_EXERCISE_. Within the entries below, the lines from the one with "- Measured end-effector" through the one with "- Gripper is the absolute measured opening" are to be set down exactly, both ends kept.
========
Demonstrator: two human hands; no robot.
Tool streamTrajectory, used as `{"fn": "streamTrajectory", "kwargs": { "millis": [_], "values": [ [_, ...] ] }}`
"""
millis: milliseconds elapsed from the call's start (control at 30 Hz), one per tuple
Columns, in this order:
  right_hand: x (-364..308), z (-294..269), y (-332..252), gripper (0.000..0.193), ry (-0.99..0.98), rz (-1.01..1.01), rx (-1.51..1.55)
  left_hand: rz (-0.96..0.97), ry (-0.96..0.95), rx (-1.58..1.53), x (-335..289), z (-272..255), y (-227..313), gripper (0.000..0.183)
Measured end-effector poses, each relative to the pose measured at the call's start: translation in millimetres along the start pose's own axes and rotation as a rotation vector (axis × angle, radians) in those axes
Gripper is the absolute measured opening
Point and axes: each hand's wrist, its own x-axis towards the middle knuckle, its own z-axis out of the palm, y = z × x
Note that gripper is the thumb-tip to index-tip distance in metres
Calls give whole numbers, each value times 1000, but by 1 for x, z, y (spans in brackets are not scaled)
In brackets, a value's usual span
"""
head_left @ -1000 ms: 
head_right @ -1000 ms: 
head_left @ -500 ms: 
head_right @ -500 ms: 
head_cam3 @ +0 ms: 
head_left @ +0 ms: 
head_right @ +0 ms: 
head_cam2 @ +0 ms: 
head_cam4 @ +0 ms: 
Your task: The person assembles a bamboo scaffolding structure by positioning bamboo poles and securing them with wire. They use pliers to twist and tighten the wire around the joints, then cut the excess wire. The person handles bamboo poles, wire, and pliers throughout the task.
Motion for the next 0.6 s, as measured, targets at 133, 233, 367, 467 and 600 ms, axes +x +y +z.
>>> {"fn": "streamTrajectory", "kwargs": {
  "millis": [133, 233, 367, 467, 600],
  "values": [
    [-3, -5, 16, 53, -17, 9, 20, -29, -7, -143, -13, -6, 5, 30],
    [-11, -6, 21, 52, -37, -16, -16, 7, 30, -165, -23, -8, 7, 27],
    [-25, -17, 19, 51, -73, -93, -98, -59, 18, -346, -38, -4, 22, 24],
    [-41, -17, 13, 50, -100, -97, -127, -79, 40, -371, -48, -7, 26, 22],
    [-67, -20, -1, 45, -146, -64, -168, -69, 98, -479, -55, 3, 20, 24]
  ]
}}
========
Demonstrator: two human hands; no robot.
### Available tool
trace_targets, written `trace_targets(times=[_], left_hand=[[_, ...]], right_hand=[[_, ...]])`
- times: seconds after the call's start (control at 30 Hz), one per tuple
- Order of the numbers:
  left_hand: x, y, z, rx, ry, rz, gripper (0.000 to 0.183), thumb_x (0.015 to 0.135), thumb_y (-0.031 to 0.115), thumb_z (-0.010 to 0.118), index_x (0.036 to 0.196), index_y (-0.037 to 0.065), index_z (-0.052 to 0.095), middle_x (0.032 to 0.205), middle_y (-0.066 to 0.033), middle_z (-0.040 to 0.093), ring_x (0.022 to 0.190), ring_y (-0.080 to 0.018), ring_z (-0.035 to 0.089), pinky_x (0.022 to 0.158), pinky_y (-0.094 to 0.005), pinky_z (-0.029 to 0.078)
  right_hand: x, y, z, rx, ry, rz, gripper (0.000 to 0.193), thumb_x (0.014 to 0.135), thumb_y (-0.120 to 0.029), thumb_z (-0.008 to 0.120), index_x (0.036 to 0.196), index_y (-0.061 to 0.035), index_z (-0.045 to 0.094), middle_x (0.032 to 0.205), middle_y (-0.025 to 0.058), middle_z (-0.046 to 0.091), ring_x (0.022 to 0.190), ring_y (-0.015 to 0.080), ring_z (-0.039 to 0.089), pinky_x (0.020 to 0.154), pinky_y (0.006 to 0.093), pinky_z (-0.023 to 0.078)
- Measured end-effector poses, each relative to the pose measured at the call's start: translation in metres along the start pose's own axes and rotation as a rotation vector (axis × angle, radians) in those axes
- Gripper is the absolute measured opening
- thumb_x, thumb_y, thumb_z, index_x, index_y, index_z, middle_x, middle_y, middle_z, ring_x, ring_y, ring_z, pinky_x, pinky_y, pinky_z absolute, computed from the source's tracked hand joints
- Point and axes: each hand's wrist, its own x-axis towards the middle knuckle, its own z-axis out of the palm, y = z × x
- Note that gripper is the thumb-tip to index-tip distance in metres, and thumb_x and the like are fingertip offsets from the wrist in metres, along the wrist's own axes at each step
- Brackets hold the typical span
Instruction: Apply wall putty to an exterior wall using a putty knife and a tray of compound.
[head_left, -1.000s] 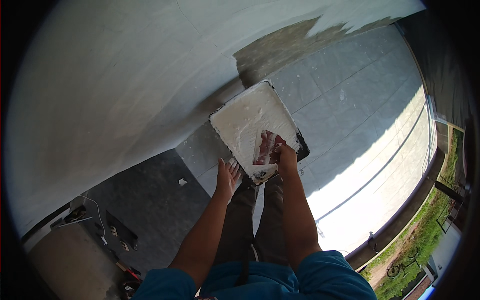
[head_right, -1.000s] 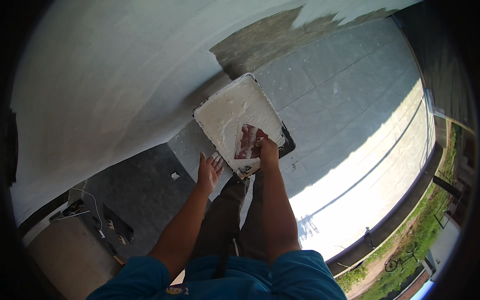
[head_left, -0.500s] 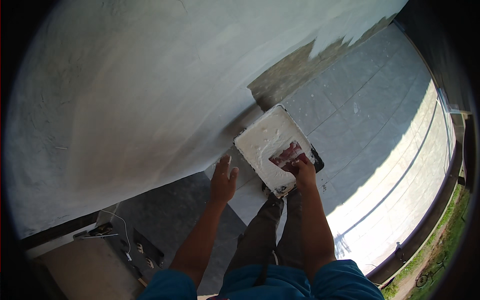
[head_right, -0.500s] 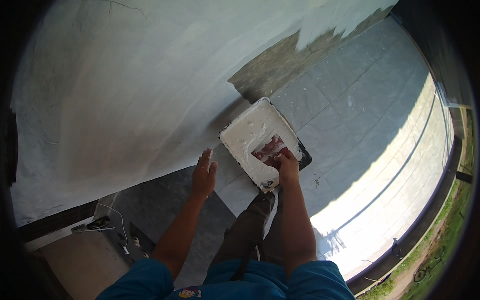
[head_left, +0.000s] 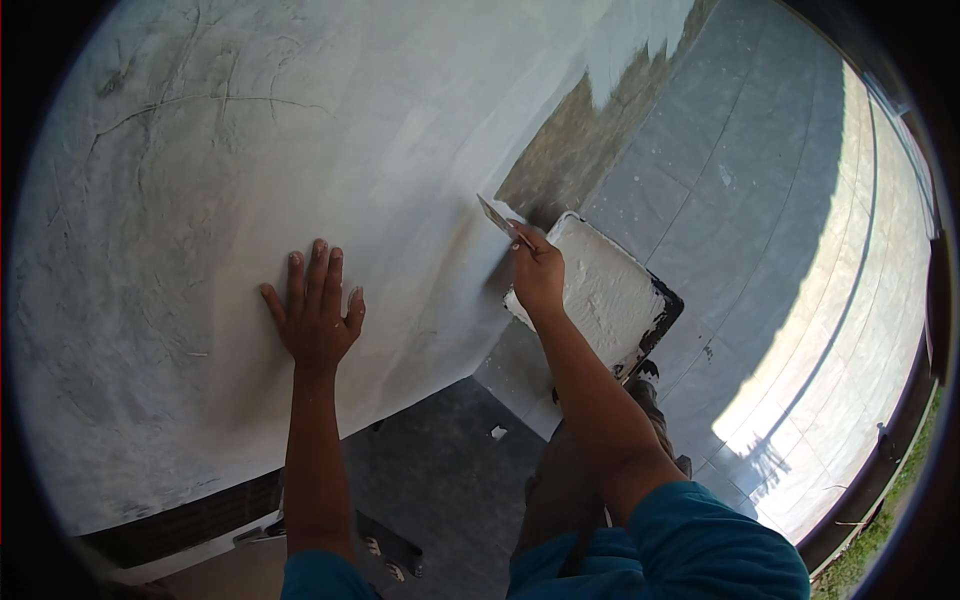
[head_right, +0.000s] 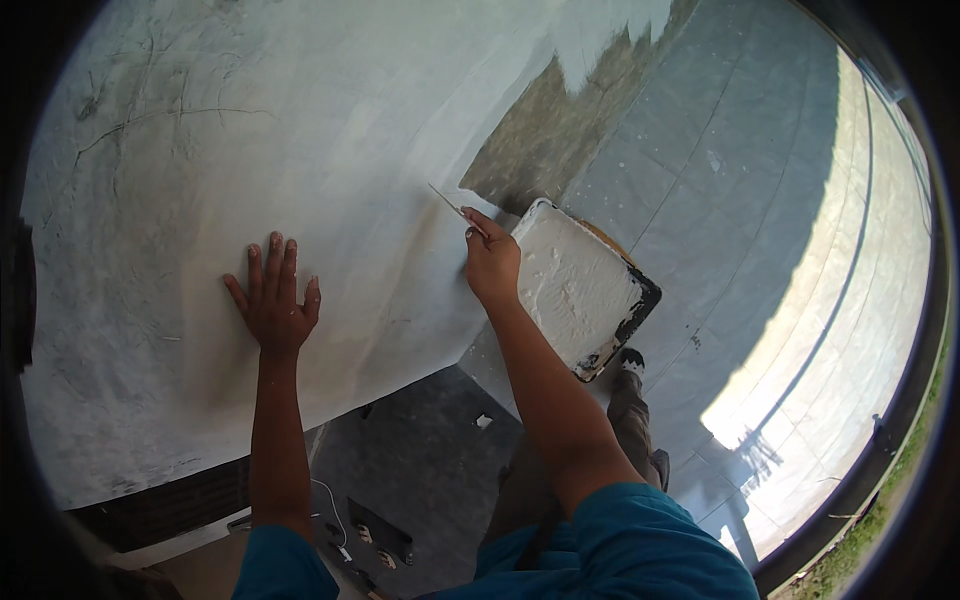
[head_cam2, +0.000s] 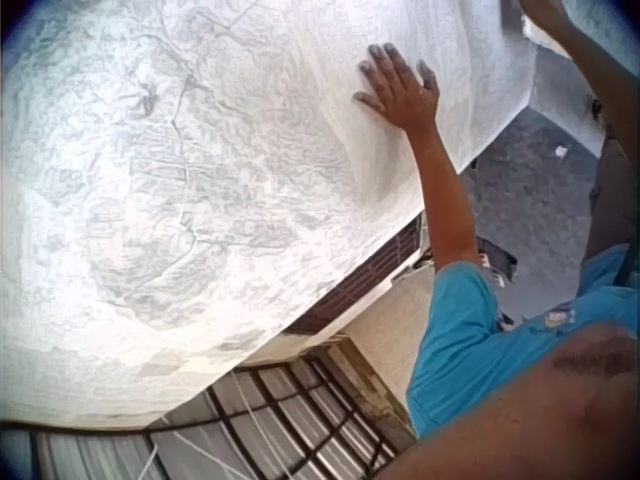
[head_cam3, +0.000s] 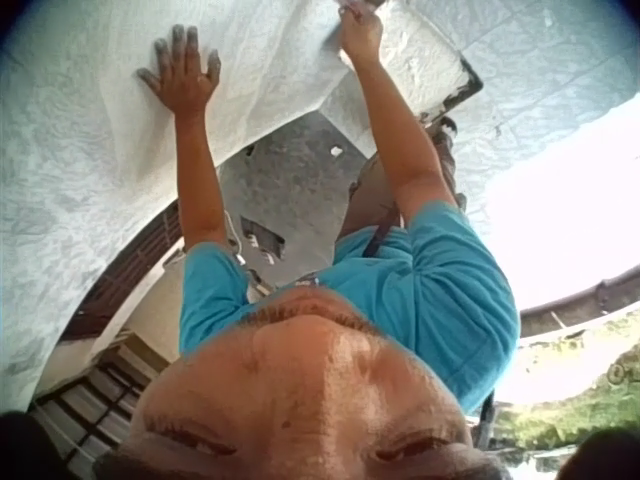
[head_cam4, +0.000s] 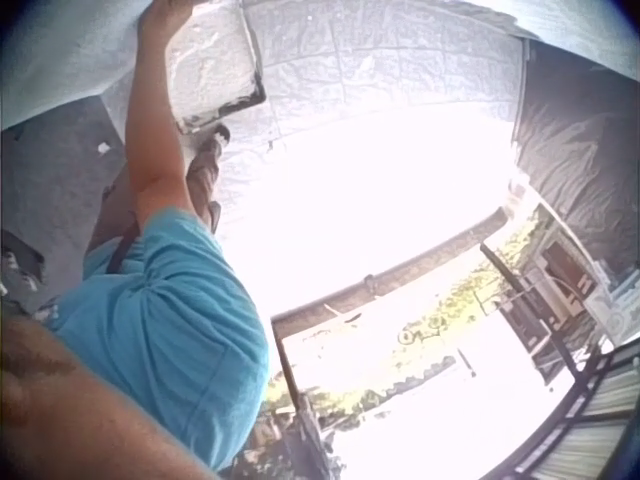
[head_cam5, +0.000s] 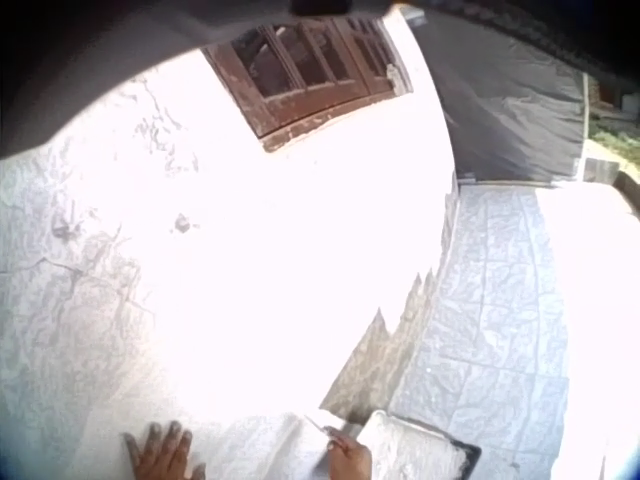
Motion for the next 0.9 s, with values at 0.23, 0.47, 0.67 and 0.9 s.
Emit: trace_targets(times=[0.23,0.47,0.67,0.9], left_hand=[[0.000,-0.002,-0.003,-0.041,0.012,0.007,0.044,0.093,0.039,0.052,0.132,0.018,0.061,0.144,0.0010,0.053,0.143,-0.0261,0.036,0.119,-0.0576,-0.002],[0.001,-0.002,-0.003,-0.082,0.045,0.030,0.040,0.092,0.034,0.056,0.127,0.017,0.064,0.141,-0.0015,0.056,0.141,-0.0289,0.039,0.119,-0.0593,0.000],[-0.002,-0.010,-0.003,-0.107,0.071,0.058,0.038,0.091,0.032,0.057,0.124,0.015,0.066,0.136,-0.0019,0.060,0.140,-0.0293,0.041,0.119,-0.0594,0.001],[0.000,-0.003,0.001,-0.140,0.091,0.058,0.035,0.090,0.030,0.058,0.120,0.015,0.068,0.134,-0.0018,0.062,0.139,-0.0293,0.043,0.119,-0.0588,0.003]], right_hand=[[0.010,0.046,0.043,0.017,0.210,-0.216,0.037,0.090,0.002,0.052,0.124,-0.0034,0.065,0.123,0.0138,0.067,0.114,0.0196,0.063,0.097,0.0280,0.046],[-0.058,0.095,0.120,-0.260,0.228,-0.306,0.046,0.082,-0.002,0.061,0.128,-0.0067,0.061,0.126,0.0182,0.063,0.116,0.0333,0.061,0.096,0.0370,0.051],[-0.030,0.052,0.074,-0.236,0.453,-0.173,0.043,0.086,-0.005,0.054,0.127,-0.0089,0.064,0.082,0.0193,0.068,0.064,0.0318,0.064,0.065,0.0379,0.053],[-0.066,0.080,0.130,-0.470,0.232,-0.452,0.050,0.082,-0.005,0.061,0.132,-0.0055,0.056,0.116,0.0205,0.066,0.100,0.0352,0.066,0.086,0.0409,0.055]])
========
_ANSWER AREA_.
- Measured end-effector poses, each relative to the pose measured at the call's start: translation in metres along the start pose's own axes and rotation as a rotation vector (axis × angle, radians) in those axes
- Gripper is the absolute measured opening

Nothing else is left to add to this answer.